Among his strengths, Peña has the experience of having gone through management and having known how to patiently build a more far-reaching profile.
The relationship with Horacio Cartes
For some, Peña is Cartes’ “protégé”. For others, he is the one who will protect the former president in the coming years.
The situation of his main ally is not easy. The Office of Foreign Assets Control (OFAC) of the United States Department of the Treasury defined Cartes in the middle of last year as “significantly corrupt.”
“Cartes engaged in acts of corruption before, during and after his term as President of Paraguay. Cartes’s political career was based and continues to depend on corrupt media for success,” the State Department statement said.
Despite accusations from the United States, Peña never walked away from Cartes.
“We are talking about a former president who has made transparency and good management an important flag, of which I am totally convinced that this was the case,” Peña said after learning of Washington’s sanctions.
However, Peña tries to present himself as a politician with no strings attached. “I was a collaborator of the government of Horacio Cartes and I can tell you that in two and a half years I acted with total autonomy,” according to statements to ABC Color.
From the opposition, they do not believe that the new president will govern independently of Cartes.
“He is an impromptu candidate, who has no experience or political leadership, it is an accident.
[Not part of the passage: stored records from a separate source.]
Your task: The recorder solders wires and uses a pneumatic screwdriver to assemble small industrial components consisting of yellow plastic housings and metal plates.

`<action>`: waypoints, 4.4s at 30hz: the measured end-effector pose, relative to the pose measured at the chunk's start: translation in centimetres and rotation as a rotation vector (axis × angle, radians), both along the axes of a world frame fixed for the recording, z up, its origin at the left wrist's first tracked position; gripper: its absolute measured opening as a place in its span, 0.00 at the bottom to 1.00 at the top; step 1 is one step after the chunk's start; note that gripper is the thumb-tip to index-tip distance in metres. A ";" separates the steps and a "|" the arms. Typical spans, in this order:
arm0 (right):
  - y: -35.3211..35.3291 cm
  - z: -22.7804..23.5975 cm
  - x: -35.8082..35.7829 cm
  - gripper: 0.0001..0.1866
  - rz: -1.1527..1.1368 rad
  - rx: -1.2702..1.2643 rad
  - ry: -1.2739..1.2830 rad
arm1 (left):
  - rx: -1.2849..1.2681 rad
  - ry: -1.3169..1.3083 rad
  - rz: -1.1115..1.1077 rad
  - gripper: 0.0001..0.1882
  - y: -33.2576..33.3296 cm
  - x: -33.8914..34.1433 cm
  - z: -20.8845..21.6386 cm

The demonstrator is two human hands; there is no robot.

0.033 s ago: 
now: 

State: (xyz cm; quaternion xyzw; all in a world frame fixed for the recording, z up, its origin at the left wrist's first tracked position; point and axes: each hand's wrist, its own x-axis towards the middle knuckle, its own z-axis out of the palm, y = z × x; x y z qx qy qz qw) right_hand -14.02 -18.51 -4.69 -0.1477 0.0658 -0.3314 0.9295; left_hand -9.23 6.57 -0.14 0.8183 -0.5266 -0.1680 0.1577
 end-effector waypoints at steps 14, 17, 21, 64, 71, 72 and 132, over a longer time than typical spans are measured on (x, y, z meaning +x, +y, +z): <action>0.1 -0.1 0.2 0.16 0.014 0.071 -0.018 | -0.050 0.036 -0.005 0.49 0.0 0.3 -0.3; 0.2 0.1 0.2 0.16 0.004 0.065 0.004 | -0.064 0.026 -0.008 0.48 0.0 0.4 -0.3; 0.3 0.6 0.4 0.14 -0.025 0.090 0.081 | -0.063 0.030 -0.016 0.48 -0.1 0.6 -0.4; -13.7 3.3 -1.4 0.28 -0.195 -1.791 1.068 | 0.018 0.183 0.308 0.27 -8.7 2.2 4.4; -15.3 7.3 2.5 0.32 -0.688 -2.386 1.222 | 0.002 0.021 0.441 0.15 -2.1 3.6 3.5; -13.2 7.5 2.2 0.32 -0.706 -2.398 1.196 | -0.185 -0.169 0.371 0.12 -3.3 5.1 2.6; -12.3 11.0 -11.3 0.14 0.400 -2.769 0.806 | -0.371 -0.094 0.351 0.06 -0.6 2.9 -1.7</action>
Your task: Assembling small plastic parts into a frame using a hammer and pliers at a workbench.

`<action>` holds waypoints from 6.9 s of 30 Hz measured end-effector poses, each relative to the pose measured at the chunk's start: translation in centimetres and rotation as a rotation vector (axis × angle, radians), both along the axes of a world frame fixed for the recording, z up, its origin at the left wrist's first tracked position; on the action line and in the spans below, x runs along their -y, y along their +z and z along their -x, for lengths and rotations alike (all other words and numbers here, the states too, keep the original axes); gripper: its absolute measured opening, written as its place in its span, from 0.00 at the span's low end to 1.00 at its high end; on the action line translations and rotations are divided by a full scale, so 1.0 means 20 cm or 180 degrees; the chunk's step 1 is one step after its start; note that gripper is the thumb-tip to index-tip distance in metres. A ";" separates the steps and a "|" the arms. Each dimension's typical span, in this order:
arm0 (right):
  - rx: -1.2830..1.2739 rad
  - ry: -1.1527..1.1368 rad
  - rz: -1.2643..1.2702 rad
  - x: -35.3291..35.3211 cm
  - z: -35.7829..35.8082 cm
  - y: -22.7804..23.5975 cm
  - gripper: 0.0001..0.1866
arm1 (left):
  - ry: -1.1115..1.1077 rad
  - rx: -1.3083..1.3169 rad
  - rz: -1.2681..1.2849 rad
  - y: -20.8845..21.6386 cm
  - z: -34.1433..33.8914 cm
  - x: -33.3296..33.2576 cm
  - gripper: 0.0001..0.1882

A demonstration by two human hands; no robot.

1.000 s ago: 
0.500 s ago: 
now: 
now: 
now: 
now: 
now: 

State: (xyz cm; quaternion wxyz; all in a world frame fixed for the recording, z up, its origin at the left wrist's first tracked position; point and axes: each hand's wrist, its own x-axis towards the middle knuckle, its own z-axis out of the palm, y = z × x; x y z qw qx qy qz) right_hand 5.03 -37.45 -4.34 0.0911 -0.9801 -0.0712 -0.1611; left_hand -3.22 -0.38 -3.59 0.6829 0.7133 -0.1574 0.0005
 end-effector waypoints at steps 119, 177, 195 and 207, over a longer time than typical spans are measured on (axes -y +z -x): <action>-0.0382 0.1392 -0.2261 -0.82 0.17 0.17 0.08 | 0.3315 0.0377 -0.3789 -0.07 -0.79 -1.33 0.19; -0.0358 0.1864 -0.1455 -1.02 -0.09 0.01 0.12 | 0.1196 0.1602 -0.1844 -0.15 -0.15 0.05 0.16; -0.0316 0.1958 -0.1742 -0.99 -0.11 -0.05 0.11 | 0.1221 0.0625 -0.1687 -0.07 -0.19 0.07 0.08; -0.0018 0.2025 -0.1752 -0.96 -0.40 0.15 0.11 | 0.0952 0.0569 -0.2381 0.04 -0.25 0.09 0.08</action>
He is actually Horacio Cartes’s front man,” said Alegre, defeated in the elections.
The president’s challenges
Maintaining a controlled economy and improving its performance will be one of the main challenges for Peña, who has said that the country’s macroeconomic figures, praised abroad, are not the only thing he should pay attention to.
For this reason, among the campaign promises is that of responding to the most urgent needs of people living in poverty.
“It is time to reach an agreement to achieve the quality of life that Paraguayan families deserve, where consensus is an obligation,” Peña said in his first speech as president.
It will also take on the challenge of creating half a million new jobs. “We will create 500,000 new jobs to improve the situation of thousands of Paraguayan families,” she promised during the campaign.
But in addition to the economy, the internal unit will also have to feed from this August 15. He will have to deal with the Colorado parliamentarians in a double situation: without their own autonomy and with a division between Mario Abdo and Horacio Cartes.
At the international level, Peña said that he will seek for the country to be a “protagonist in the concert of nations”, in reference to its natural resources such as water, food and energy.
In his inaugural speech on Tuesday, he ratified the importance that his government will give to the relationship with Taiwan, of which he assured that they feel “not only allies” but also “brothers.”
“Our relationship with the Republic of China Taiwan is a sample of this and Paraguay’s friendly and cooperative spirit with nations for which we have great affection and with whom we feel not only allies, but also brothers,” said the new president. .
*This note was originally published after the presidential elections in April and was updated on August 15 with Peña’s inauguration.
Remember that you can receive notifications from BBC News World. Download the latest version of our app and activate them so you don’t miss out on our best content.